Having well-defined community standards will aid in the propagation of your brand’s message by allowing you to better gauge how to respond to various types of followers.
Fighting off an army of robots
The use of social media bots may be quite helpful for entrepreneurs. Some bots, like web crawlers and spiders, can assist you collect data useful for creating a long-term company plan.
Other bots can help you manage your email more effectively; chatbots, for example, can respond to your followers in real time, answer frequently asked questions, and deliver helpful information without any human intervention.
Many social media bots, however, can also lead to serious public relations issues.
Over 24.1% of all traffic on the internet is thought to be generated by these “evil bots.” They are made for a wide range of malicious activities, including but not limited to distributing false information, spamming, eliciting hostile responses, creating chaos in your community, and more.

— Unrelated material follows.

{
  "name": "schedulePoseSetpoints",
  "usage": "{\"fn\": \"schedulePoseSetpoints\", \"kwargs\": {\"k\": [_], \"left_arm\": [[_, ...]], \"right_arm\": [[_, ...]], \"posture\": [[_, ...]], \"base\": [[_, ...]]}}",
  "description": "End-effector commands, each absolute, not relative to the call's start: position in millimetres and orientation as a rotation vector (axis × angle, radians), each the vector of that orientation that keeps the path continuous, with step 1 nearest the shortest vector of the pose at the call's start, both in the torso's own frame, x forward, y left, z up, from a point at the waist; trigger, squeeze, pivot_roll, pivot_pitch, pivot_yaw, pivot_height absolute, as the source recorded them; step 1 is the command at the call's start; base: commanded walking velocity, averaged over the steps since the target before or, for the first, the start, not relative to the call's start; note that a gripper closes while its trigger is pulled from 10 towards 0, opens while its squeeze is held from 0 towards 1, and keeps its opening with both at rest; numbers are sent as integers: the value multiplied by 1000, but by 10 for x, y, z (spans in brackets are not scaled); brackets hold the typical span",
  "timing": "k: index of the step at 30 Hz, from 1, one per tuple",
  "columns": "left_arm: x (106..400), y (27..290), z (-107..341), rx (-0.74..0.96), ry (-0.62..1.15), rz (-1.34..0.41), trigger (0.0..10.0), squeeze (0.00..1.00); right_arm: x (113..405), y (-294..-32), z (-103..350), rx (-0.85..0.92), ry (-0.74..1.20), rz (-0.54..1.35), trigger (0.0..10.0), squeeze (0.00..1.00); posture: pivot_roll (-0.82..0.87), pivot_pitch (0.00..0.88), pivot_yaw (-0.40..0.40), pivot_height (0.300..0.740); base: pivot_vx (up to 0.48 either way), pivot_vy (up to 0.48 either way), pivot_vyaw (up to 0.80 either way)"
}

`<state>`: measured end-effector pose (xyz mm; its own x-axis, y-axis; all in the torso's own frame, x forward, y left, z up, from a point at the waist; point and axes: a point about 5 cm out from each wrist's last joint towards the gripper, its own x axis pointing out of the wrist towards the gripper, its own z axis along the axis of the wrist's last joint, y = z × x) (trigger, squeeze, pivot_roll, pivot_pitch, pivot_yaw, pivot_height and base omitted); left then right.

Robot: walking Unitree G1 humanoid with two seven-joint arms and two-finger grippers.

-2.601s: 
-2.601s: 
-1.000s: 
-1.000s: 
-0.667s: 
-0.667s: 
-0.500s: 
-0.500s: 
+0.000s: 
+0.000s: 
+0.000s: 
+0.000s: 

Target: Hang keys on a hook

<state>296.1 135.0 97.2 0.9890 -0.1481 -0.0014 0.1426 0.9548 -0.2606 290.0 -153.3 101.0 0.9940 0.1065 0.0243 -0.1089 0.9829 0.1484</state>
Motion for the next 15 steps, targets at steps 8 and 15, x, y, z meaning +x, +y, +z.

Knowing how to recognise these bots is the first step in dealing with them. Sometimes you can know by looking for certain things, like:
- Generalized Profile Picture (landscape, animals, celebrity, etc.)
- Absence of required fields in profile
- A brand-new profile that follows thousands of users but doesn’t have many of their own
- Extreme levels of account activity (bots can post at any time of day or night).
- A flood of irrelevant hashtags in your postings
- Consistently scheduled (at the same time) automated posting.
- Disputed material
- You should do some digging before concluding that someone is a bot because some legitimate accounts will exhibit the same behaviour.
You should always keep a check on your social media traffic, read the comments and brand mentions, and report any questionable behaviour to avoid bot PR issues.
Make sure your staff responds on time.
Most of your social media followers probably want you to respond to them quickly. Twenty percent in the United States want a reply in less than an hour, and another twenty-four percent want to hear back from you within an hour.
Ignoring complaints, criticisms, or poor reviews is a terrible idea. It’s a PR no-no since it shows that you don’t care about your followers’ opinions about your brand.
Therefore, have your staff provide timely responses to all feedback (preferably within just a few hours). Professionally and respectfully respond to both favourable and negative feedback on social media by explaining what happened, why it happened, and what you’re doing to fix it. With the right response, even criticism may boost your reputation.
Correcting and responding to any social media blunders as soon as they occur is also crucial. Take swift action to correct any mistakes made by your staff online or in conversation.
Don’t just delete the tweet (someone will have screenshotted it in the split second after you send it). Take responsibility for the situation, own your error, and explain what led to the misstep honestly.
Creating a strategy
After assessing potential outcomes, the next stage is to organize a team to respond to crises and a strategy for handling them should a public relations nightmare occur. Appoint a brand mention monitor, a public relations manager with a reaction strategy, and a communications manager to keep everything running smoothly. When dealing with a crisis, it’s important to assign everyone a simple job to do. Occasionally, you may even organize crisis exercises to test your teams’ preparedness for a real public relations disaster.